Las consecuencias del viraje económico fueron brutales e impactaron hasta lo más íntimo de la vida de los mexicanos. Casi todos los malestares que ha sufrido la sociedad mexicana desde 1970 se remiten a las decisiones adoptadas en 1971: desempleo, polarización económica, crisis recurrentes, devaluaciones, inflación, desequilibrio demográfico, burocracia y burocratismo, sindicatos abusivos, empresarios subsidiados, concesiones inexplicables, empresas paraestatales ineficientes servidoras de los intereses de sus propios sindicatos y administraciones, y por encima de todo, un sinnúmero de oportunidades perdidas. Lo único que desafortunadamente no se perdió como consecuencia del golpe de timón de 1971, fue la creencia de que todos los males se pueden resolver con más gasto público, más burocracia y más de eso que llaman nacionalismo, que no es otra cosa sino una pantalla para beneficiar los intereses particulares que han vivido de depredar al gobierno.

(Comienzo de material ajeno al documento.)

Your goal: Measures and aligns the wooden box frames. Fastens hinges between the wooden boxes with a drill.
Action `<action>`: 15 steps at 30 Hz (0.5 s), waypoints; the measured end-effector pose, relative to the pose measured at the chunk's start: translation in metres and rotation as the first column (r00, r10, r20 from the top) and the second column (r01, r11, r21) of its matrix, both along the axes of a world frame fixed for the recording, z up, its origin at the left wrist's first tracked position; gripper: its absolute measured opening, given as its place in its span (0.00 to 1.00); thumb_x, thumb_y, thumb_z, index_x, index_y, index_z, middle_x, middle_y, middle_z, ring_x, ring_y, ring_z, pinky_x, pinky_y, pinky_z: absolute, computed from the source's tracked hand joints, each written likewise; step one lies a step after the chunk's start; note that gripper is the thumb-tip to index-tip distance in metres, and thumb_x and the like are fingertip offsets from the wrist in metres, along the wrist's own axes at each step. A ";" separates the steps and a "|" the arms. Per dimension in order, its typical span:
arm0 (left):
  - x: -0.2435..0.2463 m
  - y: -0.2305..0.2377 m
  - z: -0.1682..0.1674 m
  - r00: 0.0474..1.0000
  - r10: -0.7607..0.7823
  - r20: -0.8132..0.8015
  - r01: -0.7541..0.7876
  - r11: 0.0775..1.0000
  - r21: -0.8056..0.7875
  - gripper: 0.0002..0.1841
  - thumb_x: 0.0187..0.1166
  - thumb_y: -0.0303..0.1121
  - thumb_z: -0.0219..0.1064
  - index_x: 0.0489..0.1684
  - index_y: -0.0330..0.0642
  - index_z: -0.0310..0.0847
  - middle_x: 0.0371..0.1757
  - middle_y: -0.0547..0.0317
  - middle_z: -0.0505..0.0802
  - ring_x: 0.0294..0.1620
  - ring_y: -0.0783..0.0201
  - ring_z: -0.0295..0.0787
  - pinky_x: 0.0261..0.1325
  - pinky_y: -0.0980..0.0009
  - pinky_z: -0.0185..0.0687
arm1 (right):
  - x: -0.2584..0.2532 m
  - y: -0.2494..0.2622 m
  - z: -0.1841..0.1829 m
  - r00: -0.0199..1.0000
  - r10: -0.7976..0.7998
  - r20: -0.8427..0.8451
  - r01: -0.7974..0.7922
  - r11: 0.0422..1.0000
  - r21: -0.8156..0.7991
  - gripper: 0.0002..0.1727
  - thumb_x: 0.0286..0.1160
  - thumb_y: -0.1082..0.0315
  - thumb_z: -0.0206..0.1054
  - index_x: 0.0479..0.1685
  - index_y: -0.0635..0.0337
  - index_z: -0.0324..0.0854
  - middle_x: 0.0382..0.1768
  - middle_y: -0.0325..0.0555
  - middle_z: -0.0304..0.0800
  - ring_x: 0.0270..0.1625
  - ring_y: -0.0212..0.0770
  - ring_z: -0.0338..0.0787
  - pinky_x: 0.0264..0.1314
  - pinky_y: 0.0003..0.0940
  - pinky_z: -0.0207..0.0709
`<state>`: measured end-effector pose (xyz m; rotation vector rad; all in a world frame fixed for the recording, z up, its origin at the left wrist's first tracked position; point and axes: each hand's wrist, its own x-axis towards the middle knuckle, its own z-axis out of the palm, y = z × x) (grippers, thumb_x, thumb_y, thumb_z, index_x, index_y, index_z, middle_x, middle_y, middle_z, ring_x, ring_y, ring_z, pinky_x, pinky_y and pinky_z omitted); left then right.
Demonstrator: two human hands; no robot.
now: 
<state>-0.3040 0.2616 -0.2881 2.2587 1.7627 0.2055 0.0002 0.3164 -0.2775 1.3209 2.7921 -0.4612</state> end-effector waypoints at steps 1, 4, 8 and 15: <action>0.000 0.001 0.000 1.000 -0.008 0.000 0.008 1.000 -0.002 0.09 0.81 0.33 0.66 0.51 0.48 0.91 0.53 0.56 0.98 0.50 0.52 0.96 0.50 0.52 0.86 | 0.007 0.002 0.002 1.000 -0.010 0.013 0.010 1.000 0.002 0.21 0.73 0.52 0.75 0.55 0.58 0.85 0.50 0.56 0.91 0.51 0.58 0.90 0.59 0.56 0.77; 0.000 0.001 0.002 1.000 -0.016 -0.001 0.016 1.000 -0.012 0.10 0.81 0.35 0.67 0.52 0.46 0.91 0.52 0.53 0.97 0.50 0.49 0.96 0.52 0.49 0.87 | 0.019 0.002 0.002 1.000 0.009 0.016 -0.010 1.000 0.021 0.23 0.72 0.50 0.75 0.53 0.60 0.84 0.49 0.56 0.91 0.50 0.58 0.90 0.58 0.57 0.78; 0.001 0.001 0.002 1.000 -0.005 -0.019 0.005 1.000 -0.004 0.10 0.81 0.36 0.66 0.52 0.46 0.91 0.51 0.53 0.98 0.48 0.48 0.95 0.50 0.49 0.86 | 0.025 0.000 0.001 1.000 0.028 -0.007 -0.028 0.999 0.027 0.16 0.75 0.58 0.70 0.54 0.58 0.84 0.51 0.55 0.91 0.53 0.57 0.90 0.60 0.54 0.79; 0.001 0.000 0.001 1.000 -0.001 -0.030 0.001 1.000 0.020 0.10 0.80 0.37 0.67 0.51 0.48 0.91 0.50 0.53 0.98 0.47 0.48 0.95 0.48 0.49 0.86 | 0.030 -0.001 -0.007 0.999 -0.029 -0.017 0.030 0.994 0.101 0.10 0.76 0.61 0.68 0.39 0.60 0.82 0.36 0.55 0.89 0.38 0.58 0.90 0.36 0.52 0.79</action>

Hoy que nos encontramos en un momento difícil donde la economía crece mucho menos de lo deseable, vuelven a aparecer voces que se niegan a entender esta historia. Unos quieren más gasto público, en tanto que otros se niegan a reformar entidades, instituciones y sectores convertidos en obstáculos para el desarrollo del país. Lo vemos en las disputas por el gasto y en las resistencias a una reforma fiscal; en la negativa a abrir espacios para la competencia en materia eléctrica y de telecomunicaciones; en la necedad de aferrarse a los remanentes de un modelo económico emprendido en los setenta, que probó con absoluta contundencia su capacidad para empobrecer a los mexicanos. La atonía es mucho más peligrosa de lo que aparenta.